O presidente Luiz Inácio Lula da Silva convidou o presidente da Câmara, Hugo Motta (Republicanos-PB), para viajar à Paraíba nesta quarta-feira, 28. Desta vez, no entanto, Motta deve declinar do convite, justamente para o seu estado natal, onde Lula pretende inaugurar o primeiro trecho do Ramal do Apodi, obra hídrica que integra a transposição do Rio São Francisco. A agenda política no estado de Motta está marcada para às 16h no canteiro de obras da barragem Redondo, localizada em Cachoeira dos Índios, no sertão paraibano. 

Motta, segundo interlocutores, preferiu declinar do convite por entender que precisa acelerar agendas do Legislativo. “Se a gente ficar fazendo só a agenda do presidente, vamos deixar de fazer a nossa”, disse um interlocutor assíduo do presidente da Câmara.

Ainda não foi batido o martelo sobre a recusa de Motta, mas a possível desfeita ocorre em uma contexto de total desconforto entre o presidente da Câmara e o ministro da Fazenda, Fernando Haddad. Motta chegou a se queixar das atitudes do ministro em um almoço que teve com Lula e com o presidente do Senado, Davi Alcolumbre (União-AP), no domingo, 25. O encontro ocorreu fora da agenda no Palácio da Alvorada.

O motivo da insatisfação de Motta é o fato de Haddad ter anunciado o aumento do IOF (Imposto sobre Operações Financeiras) sem ter combinado antes com os dois presidentes do Legislativo. Serviu ainda para aumentar o desconforto causado pela crítica feita pelo ministro de que o país vive hoje um “quase parlamentarismo”. No entender de Motta, Haddad, além de não combinar a medida, ainda jogou a responsabilidade de aumento da arrecadação e de responsabilidade fiscal sobre o Congresso, fator que ele considerou injusto.

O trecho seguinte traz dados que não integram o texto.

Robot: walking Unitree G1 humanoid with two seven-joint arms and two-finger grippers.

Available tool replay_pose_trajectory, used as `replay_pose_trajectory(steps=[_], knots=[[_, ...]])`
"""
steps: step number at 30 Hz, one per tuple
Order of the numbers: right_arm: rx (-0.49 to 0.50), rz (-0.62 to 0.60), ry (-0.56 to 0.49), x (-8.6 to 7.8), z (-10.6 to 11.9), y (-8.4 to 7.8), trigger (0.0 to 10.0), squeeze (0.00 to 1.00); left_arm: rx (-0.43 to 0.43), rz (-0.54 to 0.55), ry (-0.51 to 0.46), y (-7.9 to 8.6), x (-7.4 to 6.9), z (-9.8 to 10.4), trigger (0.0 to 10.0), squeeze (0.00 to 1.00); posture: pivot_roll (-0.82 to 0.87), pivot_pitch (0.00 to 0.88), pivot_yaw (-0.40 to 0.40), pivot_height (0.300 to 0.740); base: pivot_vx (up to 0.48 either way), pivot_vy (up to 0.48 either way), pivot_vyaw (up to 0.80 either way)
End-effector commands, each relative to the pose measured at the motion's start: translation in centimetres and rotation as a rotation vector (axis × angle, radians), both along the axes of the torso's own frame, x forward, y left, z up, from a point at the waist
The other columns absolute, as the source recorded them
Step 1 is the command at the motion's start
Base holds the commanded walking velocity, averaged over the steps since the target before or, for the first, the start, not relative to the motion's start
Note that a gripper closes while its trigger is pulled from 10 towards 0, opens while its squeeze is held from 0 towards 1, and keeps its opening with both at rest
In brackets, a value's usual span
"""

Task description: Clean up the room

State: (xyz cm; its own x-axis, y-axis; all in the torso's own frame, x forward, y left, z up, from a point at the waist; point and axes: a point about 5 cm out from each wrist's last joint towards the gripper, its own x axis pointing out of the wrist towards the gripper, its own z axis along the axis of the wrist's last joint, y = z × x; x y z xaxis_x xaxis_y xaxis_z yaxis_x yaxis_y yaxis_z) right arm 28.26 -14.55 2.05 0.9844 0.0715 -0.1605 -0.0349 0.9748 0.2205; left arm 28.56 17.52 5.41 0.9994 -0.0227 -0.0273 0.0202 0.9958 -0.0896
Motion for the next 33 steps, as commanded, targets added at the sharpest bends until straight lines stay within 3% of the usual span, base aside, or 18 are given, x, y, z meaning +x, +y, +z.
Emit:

Nesta segunda-feira, 26, o presidente da Câmara reagiu nas redes sociais demonstrando insatisfação com a postura do ministro, sem citar nomes. “Lembrando o que disse logo que assumi: o Estado não gera riqueza – consome. E quem paga essa conta é a sociedade. A Câmara tem sido parceira do Brasil ajudando a aprovar os bons projetos que chegam do Executivo e assim continuaremos. Mas quem gasta mais do que arrecada não é vítima, é autor. O Executivo não pode gastar sem freio e depois passar o volante para o Congresso segurar. O Brasil não precisa de mais imposto. Precisa de menos desperdício. Vamos trabalhar sempre em harmonia e em defesa dos interesses do país”, disse Motta, se posicionando contrariamente ao aumento anunciado pelo ministro.

Se realmente não acompanhar Lula na viagem, será mais um sinal de que Motta aos poucos se descola do Planalto. Outro foi dado no início do mês. Apesar da insistência do presidente, o deputado passou a incumbência de acompanhar o petista na viagem à Rússia e à China para o segundo-vice-presidente da Câmara, deputado federal Elmar Nascimento (União-BA). Motta, nesse mesmo período, esteve em Nova York.

A insatisfação de Motta abre um terreno fértil para que a oposição possa questionar os aumentos do IOF na Câmara, uma pauta que Motta deve deixar crescer nesta semana. No almoço de domingo, ele chegou a reclamar com Lula sobre os movimentos do ministro que, no seu entender, não privilegiou o diálogo que ele vem azeitando com o próprio Lula desde que tomou posse como presidente da Câmara.

Embora a insatisfação com Haddad ainda não seja tratada como uma rusga séria pelo deputado, o episódio é considerado um ponto de inflexão importante na relação com o governo e tem potencial de gerar respostas desagradáveis para o Planalto.

A oposição pretende aproveitar o clima. O senador Izalci Lucas (PL-DF) e o líder da oposição na Câmara, deputado Zucco (PL-RS), protocolaram requerimentos para convocar Haddad a dar explicações sobre o anúncio nas comissões de Assuntos Econômicos (CAE) do Senado e na Comissão de Fiscalização Financeira e Controle (CFFC) da Câmara.